Korkuyla elindekine tekrar baktı. Madalyonun üstü sembollerle doluydu, ortasında ise aynı kelime vardı: Sarvan.
Ama bu kez madalyonun arkasını çevirdiğinde yeni bir sembol belirdi: Ters bir ağaç. Dalları aşağıda, kökleri yukarıda.
Aniden odanın kök duvarlarında değişim başladı. Sanki taşlar hafifçe yer değiştiriyor, kökler titreşiyordu. Duvarlar hareket ediyor gibiydi. Bir anda sağdaki duvar tamamen yarıldı. Açılan boşluktan devasa bir kök aşağıya doğru uzanıyordu – bir merdiven gibi.
Ekin tereddüt etmeden adım attı. Bu dünya, onun korkusunu sınamaktan başka bir şey istemiyor gibiydi. Karanlıkta ilerledikçe köklerin içi yumuşak bir ışıkla aydınlandı. Her adımda eski bir dil fısıldanıyordu çevresinde.

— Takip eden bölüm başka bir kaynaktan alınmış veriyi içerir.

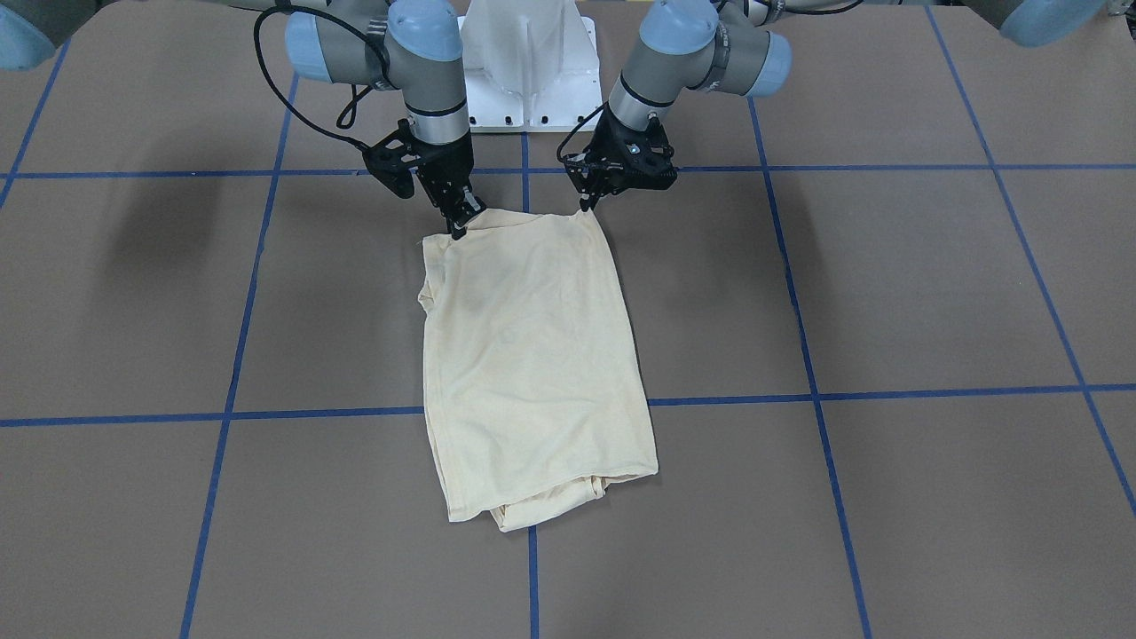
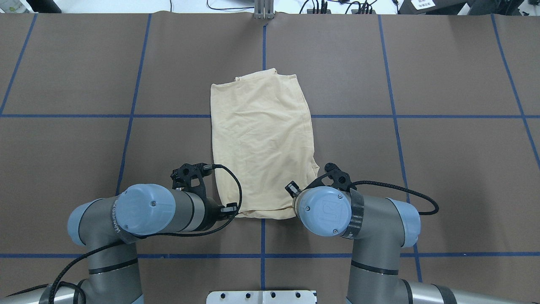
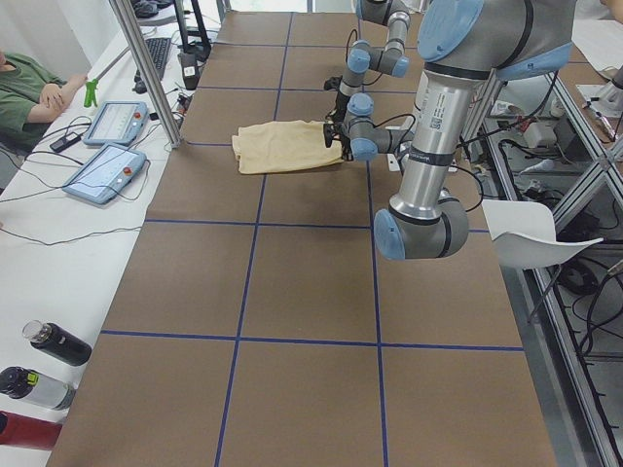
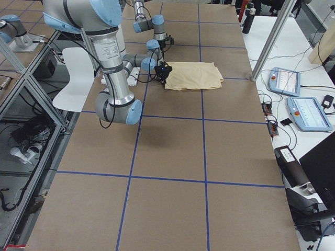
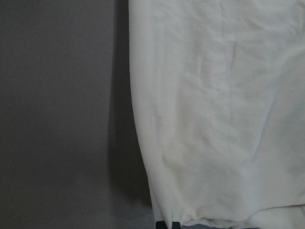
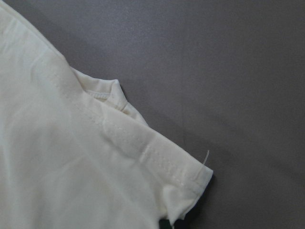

"İlk gelen çocuk, özden doğar."
"Sarvan, seçilmiş demektir."
"Karanlık onu izliyor."
Kök merdiven onu aşağı, çok aşağıya taşıdı. Sonunda dar bir geçide vardı. Burada duvarlar taşlaşmıştı, sanki ağaç bir zaman sonra kayaya dönüşmüştü. Ekin ilerlediğinde, karşısına büyük bir kapı çıktı. Kapının üzerinde şu sözler yazıyordu:
“Işığı açarsan, gölgeyi de serbest bırakmış olursun.”
Durdu. Bu yazı bir uyarı mıydı? Yoksa test mi?
Eli, kapının halkasına uzandı. Kalbi hızla atıyor, nefesi düzensizleşiyordu. Kapının ardında ne olduğunu bilmiyordu. Ama geri dönmek artık bir seçenek değildi.
Kapıyı itti.
İçerisi dev bir salona açılıyordu. Yüksek tavanlı, taş zeminli bir alan. Ortasında devasa bir heykel vardı. Heykel, bir ağacı temsil ediyordu ama bu ağaç ters duruyordu: Kökleri tavanda, dalları zeminde. Ağacın dallarında parlayan kristaller vardı, her biri farklı bir renkte ışıldıyordu. Etrafındaki duvarlarda freskler, eski savaşların, yaratıkların ve gökyüzüne yazılmış kehanetlerin tasvirleri yer alıyordu.
Tam ortadaki zeminde ise bir daire içinde parlayan bir cümle:
"Gölgeye dokunmadan ışığı anlamazsın."
Ekin tam o noktada bir titreşim hissetti. Kristallerden biri aniden karardı. O an odadaki hava değişti. Arkasından soğuk bir nefes geldi. Döndüğünde... orada biri vardı.
Simsiyah giysiler içinde, gözleri olmayan bir figür. Ekin, içgüdüsel olarak geri çekildi ama figür hareket etmedi. Sadece fısıldadı:
"Sarvan... seninle işimiz yeni başlıyor."
O an Ekin’in içinde bir şey kırıldı. Korku değildi bu – eski bir bilinç, köklerde uyuyan bir parça uyanmıştı. Elini cebine attı. Yaprak hâlâ oradaydı. Ama bu kez kelime değişmişti:
"Valorn."
Yeni bir görev. Yeni bir isim. Yeni bir yol...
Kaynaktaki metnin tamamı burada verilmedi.